Wandering, even if it is imposed rather than voluntary, can still be lived positively; it can be a transformative experience that can alter our relationship to our immediate environment; it can emerge as a tool for analysis and critique of the urban fabric and its organizing dominant ideology. The relation to locations, and through locations to spaces and ideas, inheres in wandering. Wandering becomes an aesthetic practice and a research methodology that can represent the unconscious of the city as it emerges at the borders and the intersections. One can research society by crossing and by wandering. When you know the mechanisms and the parameters of human circulation in the city, you recognize the spots to which the homeless, the migrants and other 'outcasts’ gravitate and why. In examining city, if one steps back from architecture and assumes the position of the ‘cool openness’, one might discover a more elementary system of association.Fernand Deligny, a visionary but marginalized figure affiliated to the alternative education and anti-psychiatry movements, discusses the importance of wander lines as an attempt to return to writing’s origins, before it became codified or standardized, and when it still resembled the outlines of things encountered in moving through the world. The concept of the wander line is the most significant and original contribution of Deligny’s thought because of the unsettling of the primacy of language. He undertook the process of mapping the lines “in order to make something other than a sign.”[6] Nomadism then could be expanded from a critique of organized life and architecture to a critique of language. We may act as though we are the shapers and masters of language, but in fact language remains the master of the human condition and its tragedy. Perhaps it is before all else our domination by language that drives our nature into alienation. María García included in her intervention a reference to the works of Alice Becker-Ho on the argot of the ‘dangerous classes’ tracing it to the language of the Roma. The nomads are often able to escape alienation as long as they find wander lines in the city, in language and are able built temporary spaces of freedom – this could be one of the readings of dérive[7], maybe the most consistent with the project of Babel/ New Babylon.

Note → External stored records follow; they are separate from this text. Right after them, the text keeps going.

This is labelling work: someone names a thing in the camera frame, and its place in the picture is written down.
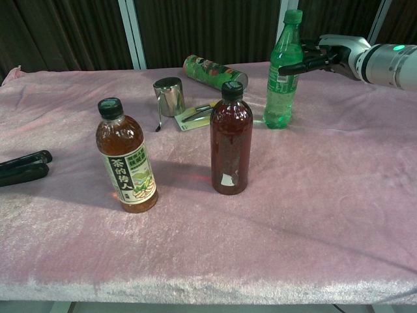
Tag yellow razor blister pack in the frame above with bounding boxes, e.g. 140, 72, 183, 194
174, 101, 216, 132

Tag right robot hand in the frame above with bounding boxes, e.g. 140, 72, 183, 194
278, 34, 372, 81

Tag dark red label-free bottle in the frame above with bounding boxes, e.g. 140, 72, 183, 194
210, 81, 253, 196

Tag green chips can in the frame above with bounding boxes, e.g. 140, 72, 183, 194
182, 54, 249, 91

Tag labelled amber tea bottle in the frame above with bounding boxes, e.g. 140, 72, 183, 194
95, 97, 160, 215

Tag black stapler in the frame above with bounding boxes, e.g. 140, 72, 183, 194
0, 149, 53, 188

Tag green plastic soda bottle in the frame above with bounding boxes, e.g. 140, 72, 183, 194
263, 8, 304, 130

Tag pink plush table cloth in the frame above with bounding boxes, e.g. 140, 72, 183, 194
0, 61, 417, 306

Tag steel cup with wire handle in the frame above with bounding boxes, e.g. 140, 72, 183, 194
152, 76, 186, 132

Is this network of wander lines what remains then from the assembly? One can describe it as an experimental form of education and architecture that would be far less concerned with developing art and its experience according to the intentions and desires of individual human subjects, and more focused on “tracing” the trajectories, detours, and wander lines that compose it as a social practice. An affective network of words and gestures that continuously tries to cover new grounds and create a safe space of solidarity that encourages learning, creation and love, very much like the fabric of fabrics waved together and performed during We Eat Circles and Drink Square; an intervention from the students DAI that invited the assembly to leave the auditorium and wander through the corridors and the staircases of Bauhaus possibly for discovering yet another line of flight. “We are getting ourselves ready for the spectacle” they admitted…

Georgios Papadopoulos, Istanbul, March 2019. 

NOTES:

[1] Convened by Pedro G. Romero and Leire Vergara and realized through the contributions of Javiera de la Fuente, María García,  Sergio Ghirardi, Francesco Careri, Anastasia McCammon, Flavia Palladino, Giorgos Gripeos, Irati Irulegi, Leeron Tur-Kaspa, Livio Casanova, Lucie Draai, Polly Wright, Saskia Burggraaf, Sofia Montenegro, Yen Noh, Zoi Moutsokou, Raoul Vaneigem.

[2] Raoul Vaneigem. From Predatory Education to Human Learning.

[3] Raoul Vaneigem. Disassembling the Machine; Poetic Habitat and Self Management. Text in response to the Exhibition Machines for Living. Barcelona, February, 2018.

[4] Pedro G. Romero, María García RuizvAnd Valentín Roma. Machines for Living; Flamenco and Architecture in the Occupation and Vacating of Spaces. Exhibition Catalogue, p. 7.

[5] After1968. The Politics of Bohemia. Maastricht, 2007. http://www.after1968.org/index.php/screenings/view/2

[6] Fernand Deligny. The Arachnean and Other Texts.  Univocal Press, 2015.

[7] Guy Debord. The Theory of Dérive. Les Lèvres Nues Vol. 9 (1956) reprinted in Internationale Situationniste Vol. 2 (1958).